Toward a coordinated understanding of hydro-biogeochemical root functions in tropical forests for application in vegetation models.

Tropical forest root characteristics and resource acquisition strategies are underrepresented in vegetation and global models, hampering the prediction of forest-climate feedbacks for these carbon-rich ecosystems. Lowland tropical forests often have globally unique combinations of high taxonomic and functional biodiversity, rainfall seasonality, and strongly weathered infertile soils, giving rise to distinct patterns in root traits and functions compared with higher latitude ecosystems. We provide a roadmap for integrating recent advances in our understanding of tropical forest belowground function into vegetation models, focusing on water and nutrient acquisition. We offer comparisons of recent advances in empirical and model understanding of root characteristics that represent important functional processes in tropical forests. We focus on: (1) fine-root strategies for soil resource exploration, (2) coupling and trade-offs in fine-root water vs nutrient acquisition, and (3) aboveground-belowground linkages in plant resource acquisition and use. We suggest avenues for representing these extremely diverse plant communities in computationally manageable and ecologically meaningful groups in models for linked aboveground-belowground hydro-nutrient functions. Tropical forests are undergoing warming, shifting rainfall regimes, and exacerbation of soil nutrient scarcity caused by elevated atmospheric CO2. The accurate model representation of tropical forest functions is crucial for understanding the interactions of this biome with the climate.

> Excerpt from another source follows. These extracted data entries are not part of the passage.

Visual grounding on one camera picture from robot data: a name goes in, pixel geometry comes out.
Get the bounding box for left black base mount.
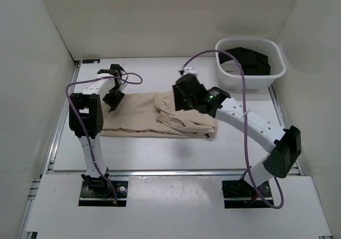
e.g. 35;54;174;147
78;174;128;207

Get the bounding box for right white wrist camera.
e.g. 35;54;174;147
178;66;198;77

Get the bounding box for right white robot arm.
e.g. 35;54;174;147
173;74;301;196

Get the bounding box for beige trousers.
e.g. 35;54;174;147
101;91;218;139

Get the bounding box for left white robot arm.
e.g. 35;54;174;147
67;64;126;198

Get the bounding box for white front cover plate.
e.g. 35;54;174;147
27;175;331;238

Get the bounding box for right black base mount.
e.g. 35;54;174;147
222;171;269;209

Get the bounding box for white plastic basket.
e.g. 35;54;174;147
215;37;286;90

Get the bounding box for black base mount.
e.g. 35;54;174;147
78;174;128;207
222;171;269;209

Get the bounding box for black trousers in basket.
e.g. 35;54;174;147
218;47;271;76

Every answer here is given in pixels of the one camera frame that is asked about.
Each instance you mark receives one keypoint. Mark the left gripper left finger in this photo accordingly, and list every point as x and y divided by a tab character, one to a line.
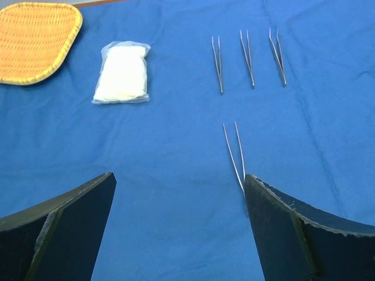
58	239

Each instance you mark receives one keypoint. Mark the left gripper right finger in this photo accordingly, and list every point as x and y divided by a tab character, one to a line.
296	241

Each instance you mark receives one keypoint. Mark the blue surgical drape cloth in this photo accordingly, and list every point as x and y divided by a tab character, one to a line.
178	212

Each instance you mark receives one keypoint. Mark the white gauze pad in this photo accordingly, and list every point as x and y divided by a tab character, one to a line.
123	74

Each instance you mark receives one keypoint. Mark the orange square woven mat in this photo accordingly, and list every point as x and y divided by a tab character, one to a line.
35	40

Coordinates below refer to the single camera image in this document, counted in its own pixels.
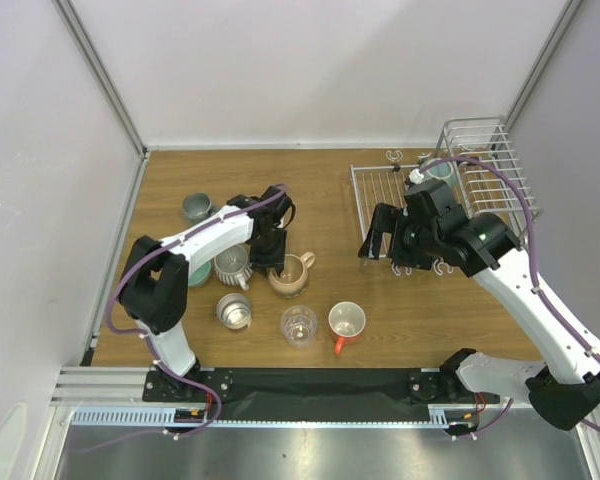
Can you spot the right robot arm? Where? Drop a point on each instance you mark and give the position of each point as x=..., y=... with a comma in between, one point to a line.
x=563, y=386

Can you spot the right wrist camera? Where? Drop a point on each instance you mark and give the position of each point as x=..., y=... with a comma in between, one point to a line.
x=416, y=177

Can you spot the orange mug white inside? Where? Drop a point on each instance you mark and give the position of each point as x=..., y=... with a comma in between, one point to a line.
x=346, y=321

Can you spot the metal wire dish rack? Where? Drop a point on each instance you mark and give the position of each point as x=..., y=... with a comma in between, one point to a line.
x=489, y=183

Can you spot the aluminium front rail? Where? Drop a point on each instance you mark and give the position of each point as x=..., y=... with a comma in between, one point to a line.
x=146, y=397

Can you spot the grey metallic cup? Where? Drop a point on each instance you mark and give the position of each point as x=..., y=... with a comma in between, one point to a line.
x=197, y=207

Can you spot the beige ceramic mug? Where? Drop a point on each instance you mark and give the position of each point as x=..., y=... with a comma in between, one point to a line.
x=294, y=277

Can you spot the teal small cup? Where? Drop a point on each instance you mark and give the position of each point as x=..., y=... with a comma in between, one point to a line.
x=200, y=275

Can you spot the white ribbed ceramic mug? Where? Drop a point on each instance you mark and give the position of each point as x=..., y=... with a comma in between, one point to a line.
x=232, y=267

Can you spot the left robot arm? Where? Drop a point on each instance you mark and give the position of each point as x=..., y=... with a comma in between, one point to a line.
x=153, y=288

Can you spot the clear glass tumbler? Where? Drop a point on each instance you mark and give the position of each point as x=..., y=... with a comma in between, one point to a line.
x=299, y=325

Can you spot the small steel cup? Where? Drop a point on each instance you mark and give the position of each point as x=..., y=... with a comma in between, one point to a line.
x=234, y=312

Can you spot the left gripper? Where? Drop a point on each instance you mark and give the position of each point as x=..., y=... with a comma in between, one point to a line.
x=260, y=263

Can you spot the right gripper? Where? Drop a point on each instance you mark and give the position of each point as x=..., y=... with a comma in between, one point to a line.
x=386, y=232

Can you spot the speckled teal ceramic mug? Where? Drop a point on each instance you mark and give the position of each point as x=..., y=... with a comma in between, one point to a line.
x=442, y=171

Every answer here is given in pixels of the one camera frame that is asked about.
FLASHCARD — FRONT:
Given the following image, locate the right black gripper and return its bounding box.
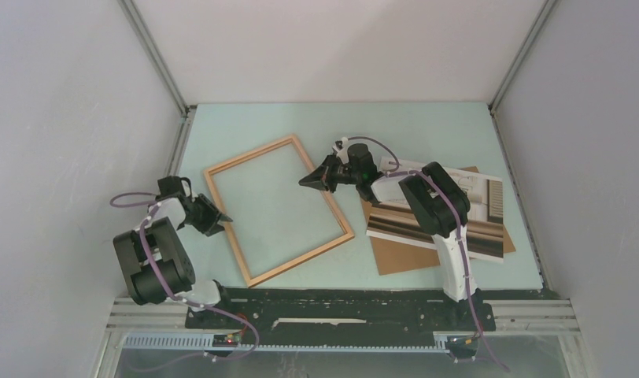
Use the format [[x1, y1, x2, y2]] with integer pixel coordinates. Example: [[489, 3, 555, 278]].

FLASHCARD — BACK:
[[299, 153, 361, 194]]

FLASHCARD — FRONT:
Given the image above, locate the wooden picture frame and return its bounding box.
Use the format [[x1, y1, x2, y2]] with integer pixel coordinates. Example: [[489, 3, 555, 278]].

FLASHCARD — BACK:
[[203, 134, 356, 289]]

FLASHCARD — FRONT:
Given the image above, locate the printed photo sheet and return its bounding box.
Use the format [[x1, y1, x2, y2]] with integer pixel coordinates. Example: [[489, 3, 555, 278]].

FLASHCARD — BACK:
[[362, 168, 515, 263]]

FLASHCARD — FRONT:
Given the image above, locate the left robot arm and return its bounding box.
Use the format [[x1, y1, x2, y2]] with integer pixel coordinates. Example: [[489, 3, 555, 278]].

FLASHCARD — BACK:
[[113, 176, 235, 328]]

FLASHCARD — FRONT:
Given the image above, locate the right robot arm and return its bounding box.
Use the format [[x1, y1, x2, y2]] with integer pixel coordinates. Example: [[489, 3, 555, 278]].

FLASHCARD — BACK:
[[298, 140, 478, 329]]

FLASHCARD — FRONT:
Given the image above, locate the small green circuit board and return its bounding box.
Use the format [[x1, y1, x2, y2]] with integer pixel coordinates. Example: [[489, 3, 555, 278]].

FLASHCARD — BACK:
[[212, 334, 241, 347]]

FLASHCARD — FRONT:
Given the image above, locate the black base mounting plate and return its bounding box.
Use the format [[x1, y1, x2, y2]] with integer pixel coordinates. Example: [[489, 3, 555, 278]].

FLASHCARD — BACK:
[[184, 287, 496, 348]]

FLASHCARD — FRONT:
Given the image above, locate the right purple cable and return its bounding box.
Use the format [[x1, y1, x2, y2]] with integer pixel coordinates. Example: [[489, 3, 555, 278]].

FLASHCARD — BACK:
[[346, 135, 511, 372]]

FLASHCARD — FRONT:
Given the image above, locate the aluminium rail frame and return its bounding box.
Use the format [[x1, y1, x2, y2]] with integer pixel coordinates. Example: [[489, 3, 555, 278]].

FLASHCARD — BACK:
[[93, 288, 588, 377]]

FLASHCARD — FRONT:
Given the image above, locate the left corner metal post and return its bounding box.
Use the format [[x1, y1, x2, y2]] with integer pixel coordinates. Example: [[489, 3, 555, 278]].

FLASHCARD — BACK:
[[117, 0, 196, 175]]

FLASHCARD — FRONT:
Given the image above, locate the corner metal post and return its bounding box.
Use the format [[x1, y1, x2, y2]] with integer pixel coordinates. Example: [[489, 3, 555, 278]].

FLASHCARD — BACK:
[[488, 0, 561, 287], [117, 0, 196, 175]]

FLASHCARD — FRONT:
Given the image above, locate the right corner metal post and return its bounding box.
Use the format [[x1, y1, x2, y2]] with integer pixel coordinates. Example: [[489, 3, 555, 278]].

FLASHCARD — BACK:
[[488, 0, 561, 287]]

Las características de las raíces de los bosques tropicales y las estrategias de adquisición de recursos están subrepresentadas en modelos de vegetación, lo que dificulta la predicción del efecto de cambio de clima para estos ecosistemas ricos en carbono. Los bosques tropicales a menudo tienen combinaciones únicas a nivel mundial de alta biodiversidad taxonómica y funcional, estacionalidad de precipitación, y suelos infértiles, dando lugar a patrones distintos en los rasgos y funciones de las raíces en comparación con los ecosistemas de latitudes más altas. Integramos los avances recientes en nuestra comprensión de la función subterránea de los bosques tropicales en modelos de vegetación, centrándonos en la adquisición de agua y nutrientes. Ofrecemos comparaciones de avances recientes en la comprensión empírica y de modelos de las características de las raíces que representan procesos funcionales importantes en los bosques tropicales. Nos centramos en: (1) estrategias de raíces finas para adquisición de recursos del suelo, (2) acoplamiento y compensaciones entre adquisición del agua y de nutrientes, y (3) vínculos entre funciones sobre tierra y debajo del superficie en bosques tropicales. Sugerimos vías para representar estas comunidades de plantas extremadamente diversas en grupos computacionalmente manejables y ecológicamente significativos en modelos. Los bosques tropicales se están calentando, tienen cambios en los regímenes de lluvias, y tienen una exacerbación de la escasez de nutrientes del suelo causada por el elevado CO2 atmosférico. La representación precisa de las funciones de los bosques tropicales en modelos es crucial para comprender las interacciones de este bioma con el clima.